Tensions mount ahead of Karlovy Vary award ceremony
The 50th Karlovy Vary International Festival, which opened in the west Bohemian spa town last Friday, has screened over 200 movies and welcomed a number of international celebrities. Radio Prague’s Ian Willoughby has been at the festival from the outset and I asked him how things have gone so far:
“Then on Saturday night he appeared at the huge outdoor cinema here in Karlovy Vary for a screening of ‘Pretty Woman’, and incredibly, seven thousand people turned out to see him presenting the film which is 25 years old now.
“The next night he again presented a new film here at the Hotel Thermal, so Richard Gere was a very visible guest at the festival and my view always is that if the star guests make an effort and mix with people and try to be kind of accessible, it really adds a lot to the festival. I think Richard Gere was very much in that category of an accessible, good guest for the festival.”
What about films – the Crystal Globe for Best Film will be given out on Saturday night – from talking to people do you get any sense that there are any frontrunners?
“Well, it’s hard to say, because there are twelve films and I haven’t seen all of them. But a lot of people are praising the competition film ‘The Sound of Trees’ by a Canadian director Francois Peloquin. It’s a coming of age film about a teenager in a small town.
“Also I have heard a lot of praise for a Czech film called ‘Home Care’ by first-time director Slávek Horák. It’s a domestic drama and one of the stars is Bolek Polívka.“For me one of the most interesting films so far has been ‘Gold Coast’ by the Danish director Daniel Dencik. It’s a kind of re-imagining of colonialism and it’s really spectacular.
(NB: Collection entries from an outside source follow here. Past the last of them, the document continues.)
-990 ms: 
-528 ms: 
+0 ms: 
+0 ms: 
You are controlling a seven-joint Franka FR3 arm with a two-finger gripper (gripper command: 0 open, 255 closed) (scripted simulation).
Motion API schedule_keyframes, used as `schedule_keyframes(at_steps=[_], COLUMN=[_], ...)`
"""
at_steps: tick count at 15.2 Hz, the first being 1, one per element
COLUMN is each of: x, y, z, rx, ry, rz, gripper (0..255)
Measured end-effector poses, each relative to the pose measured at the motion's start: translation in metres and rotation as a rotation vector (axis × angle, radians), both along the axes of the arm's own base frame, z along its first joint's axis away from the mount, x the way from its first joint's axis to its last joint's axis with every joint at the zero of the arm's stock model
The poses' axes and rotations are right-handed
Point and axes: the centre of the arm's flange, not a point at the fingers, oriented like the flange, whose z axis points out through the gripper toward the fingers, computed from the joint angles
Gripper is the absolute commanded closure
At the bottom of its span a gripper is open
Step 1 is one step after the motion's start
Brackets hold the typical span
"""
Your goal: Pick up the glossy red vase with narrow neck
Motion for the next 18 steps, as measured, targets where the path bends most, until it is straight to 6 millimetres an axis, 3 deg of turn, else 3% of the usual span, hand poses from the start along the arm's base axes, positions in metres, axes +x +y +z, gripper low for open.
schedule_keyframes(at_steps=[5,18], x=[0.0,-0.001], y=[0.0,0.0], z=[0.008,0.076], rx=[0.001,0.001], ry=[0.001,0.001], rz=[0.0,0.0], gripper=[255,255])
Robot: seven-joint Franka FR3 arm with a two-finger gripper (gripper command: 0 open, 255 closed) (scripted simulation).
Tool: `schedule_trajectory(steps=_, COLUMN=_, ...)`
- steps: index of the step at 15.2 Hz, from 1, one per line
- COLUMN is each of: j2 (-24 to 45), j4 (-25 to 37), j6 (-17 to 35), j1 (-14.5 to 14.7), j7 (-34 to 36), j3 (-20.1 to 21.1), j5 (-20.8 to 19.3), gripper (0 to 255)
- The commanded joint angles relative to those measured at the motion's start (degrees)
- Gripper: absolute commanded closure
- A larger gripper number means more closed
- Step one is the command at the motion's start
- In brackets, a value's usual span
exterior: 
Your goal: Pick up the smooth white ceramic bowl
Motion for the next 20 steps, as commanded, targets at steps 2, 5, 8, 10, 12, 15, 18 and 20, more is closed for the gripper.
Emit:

“Away from the competition, the most popular film, at least according to the ongoing audience vote in the Festival newspaper, is ‘Youth’ by Paolo Sorrentino and one the main stars of that film, Harvey Keitel, is coming here to present the film tomorrow.
“For me the best film I have personally seen is called ‘Embrace of the Serpent’ by a Columbian director Ciro Guerra, and it’s an amazing black-and-white film set in the Amazonian jungle.
Karlovy Vary is also known as a big social event in the Czech – away from the films, who has been seen there this year?
“It is a very big social event, one of the biggest in the Czech Republic I think, and many people definitely only come here only to schmooze. There are lots of business people and of course many politicians, past and present. For example Václav Klaus, who has had a long association with the festival, was at the opening.
“Maybe more interestingly, the Prime Minister Bohuslav Sobotka was here and he had things to say that will concern the festival organizers about the hotel Thermal, which is the centre of the festival.
“The hotel is owned by the Ministry of Finance and there has been talk about it being possibly privatised and that would put the future of the festival in doubt. The Prime Minister said though that he favoured the Thermal remaining in state hands.“So I think his comments would have been very much welcome by the festival organisers, because people are worried what would happen if the Thermal was privatised.”